┌────────

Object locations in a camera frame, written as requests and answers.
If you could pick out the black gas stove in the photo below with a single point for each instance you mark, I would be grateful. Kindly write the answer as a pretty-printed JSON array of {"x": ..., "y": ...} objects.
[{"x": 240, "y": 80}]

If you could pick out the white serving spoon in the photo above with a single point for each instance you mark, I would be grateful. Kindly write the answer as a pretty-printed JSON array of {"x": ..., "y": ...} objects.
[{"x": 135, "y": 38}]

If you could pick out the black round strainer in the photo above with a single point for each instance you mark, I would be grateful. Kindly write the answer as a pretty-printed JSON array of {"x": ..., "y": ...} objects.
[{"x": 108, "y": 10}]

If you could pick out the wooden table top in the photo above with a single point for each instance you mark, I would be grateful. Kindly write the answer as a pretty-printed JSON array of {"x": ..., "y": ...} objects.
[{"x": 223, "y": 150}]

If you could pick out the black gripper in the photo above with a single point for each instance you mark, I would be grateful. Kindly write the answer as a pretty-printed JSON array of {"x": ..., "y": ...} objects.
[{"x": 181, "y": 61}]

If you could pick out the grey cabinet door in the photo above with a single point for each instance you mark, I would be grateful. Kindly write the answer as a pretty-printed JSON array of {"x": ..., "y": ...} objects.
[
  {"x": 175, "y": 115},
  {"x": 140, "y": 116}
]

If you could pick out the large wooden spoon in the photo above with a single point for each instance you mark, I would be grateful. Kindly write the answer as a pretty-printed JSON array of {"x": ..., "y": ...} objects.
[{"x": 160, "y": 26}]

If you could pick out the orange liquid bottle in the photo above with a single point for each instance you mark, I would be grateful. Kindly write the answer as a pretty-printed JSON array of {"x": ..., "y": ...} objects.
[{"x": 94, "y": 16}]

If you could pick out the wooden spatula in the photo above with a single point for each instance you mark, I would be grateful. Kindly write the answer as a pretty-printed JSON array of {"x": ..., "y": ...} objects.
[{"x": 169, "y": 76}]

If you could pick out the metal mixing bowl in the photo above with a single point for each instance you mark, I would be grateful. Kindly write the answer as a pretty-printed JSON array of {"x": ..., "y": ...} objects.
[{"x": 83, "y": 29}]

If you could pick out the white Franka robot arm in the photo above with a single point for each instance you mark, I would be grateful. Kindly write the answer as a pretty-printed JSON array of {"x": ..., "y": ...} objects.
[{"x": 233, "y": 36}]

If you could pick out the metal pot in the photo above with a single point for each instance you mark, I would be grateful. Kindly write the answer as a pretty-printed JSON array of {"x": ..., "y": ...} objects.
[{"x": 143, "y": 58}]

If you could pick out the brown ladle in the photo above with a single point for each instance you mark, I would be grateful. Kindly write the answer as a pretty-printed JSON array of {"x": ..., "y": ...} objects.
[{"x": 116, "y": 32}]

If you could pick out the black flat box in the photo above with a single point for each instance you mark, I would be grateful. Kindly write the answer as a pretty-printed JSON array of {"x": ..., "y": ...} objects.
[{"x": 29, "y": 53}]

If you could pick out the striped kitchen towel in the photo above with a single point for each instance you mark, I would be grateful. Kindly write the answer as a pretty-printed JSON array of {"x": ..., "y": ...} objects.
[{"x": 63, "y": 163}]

└────────

→ Task brief: Only the lines from the one with "If you could pick out the striped" to the end of the entries above belong in your answer. Retype them exactly.

→ Output for this exercise:
If you could pick out the striped kitchen towel in the photo above with a single point for each instance you mark, I would be grateful. Kindly write the answer as a pretty-printed JSON array of {"x": ..., "y": ...} objects.
[{"x": 63, "y": 163}]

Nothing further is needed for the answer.